Goal of the exercise: Beginning with the line containing "Job: locate the purple", give every line again exactly as it is, ending with the last line of the entries.

-- Supplied information follows --

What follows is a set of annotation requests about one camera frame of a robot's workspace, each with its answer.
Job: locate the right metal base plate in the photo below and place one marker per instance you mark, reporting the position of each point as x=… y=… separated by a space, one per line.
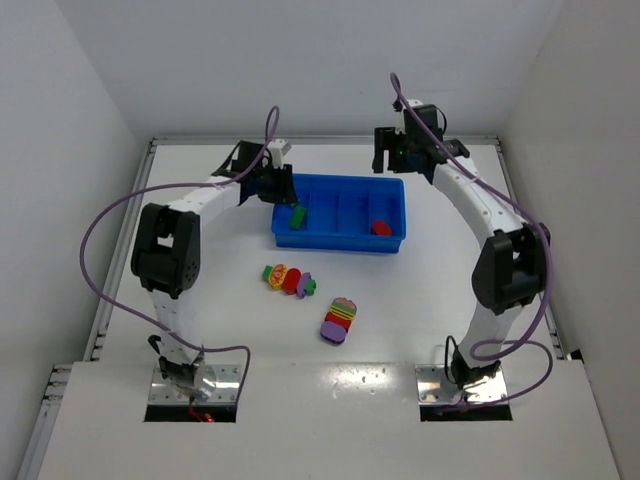
x=434 y=390

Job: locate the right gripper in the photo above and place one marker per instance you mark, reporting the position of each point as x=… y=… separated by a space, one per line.
x=383 y=145

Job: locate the red lego brick in stack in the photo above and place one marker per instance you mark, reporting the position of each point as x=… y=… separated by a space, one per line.
x=340 y=320

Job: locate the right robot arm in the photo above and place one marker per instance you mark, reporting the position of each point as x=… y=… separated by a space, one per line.
x=511 y=268

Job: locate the red round lego brick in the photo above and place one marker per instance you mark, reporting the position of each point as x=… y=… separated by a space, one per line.
x=291 y=281

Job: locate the red flower lego brick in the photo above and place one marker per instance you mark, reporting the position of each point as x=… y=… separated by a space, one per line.
x=381 y=228

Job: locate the green curved lego brick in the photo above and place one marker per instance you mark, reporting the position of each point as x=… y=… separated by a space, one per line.
x=298 y=216

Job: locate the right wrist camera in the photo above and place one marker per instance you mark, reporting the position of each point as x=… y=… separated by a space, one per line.
x=431 y=115

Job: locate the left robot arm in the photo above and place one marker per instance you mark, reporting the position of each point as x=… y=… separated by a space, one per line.
x=166 y=256

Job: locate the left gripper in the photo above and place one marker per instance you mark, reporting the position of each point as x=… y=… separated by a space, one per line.
x=282 y=186

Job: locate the green lego end brick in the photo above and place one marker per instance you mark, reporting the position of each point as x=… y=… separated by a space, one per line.
x=266 y=273

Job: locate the burger printed lego brick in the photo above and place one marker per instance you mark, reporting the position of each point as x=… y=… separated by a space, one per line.
x=344 y=308

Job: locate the blue divided plastic bin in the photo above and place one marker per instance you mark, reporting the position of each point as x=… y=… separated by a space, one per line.
x=340 y=213

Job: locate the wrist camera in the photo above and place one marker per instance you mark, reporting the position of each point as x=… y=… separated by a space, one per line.
x=431 y=115
x=277 y=149

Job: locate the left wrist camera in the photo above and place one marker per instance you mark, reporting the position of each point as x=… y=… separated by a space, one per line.
x=277 y=149

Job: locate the metal base plate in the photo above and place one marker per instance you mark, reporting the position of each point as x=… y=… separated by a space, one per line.
x=434 y=390
x=220 y=385

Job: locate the yellow printed lego brick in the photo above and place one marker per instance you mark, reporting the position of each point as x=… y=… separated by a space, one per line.
x=277 y=276

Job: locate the green lego brick with studs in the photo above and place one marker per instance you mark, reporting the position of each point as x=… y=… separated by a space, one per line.
x=310 y=287

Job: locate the purple rounded lego brick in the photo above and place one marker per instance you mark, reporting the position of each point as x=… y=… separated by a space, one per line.
x=333 y=333

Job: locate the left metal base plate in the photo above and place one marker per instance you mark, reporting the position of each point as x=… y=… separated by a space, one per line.
x=220 y=385

-- Supplied information concluded --

Written answer:
Job: locate the purple rounded lego brick in the photo above and place one marker per instance you mark, reporting the position of each point as x=… y=… separated by a space, one per line.
x=333 y=333

Job: locate the left metal base plate in the photo above and place one marker per instance you mark, reporting the position of each point as x=… y=… separated by a space, one per line.
x=220 y=385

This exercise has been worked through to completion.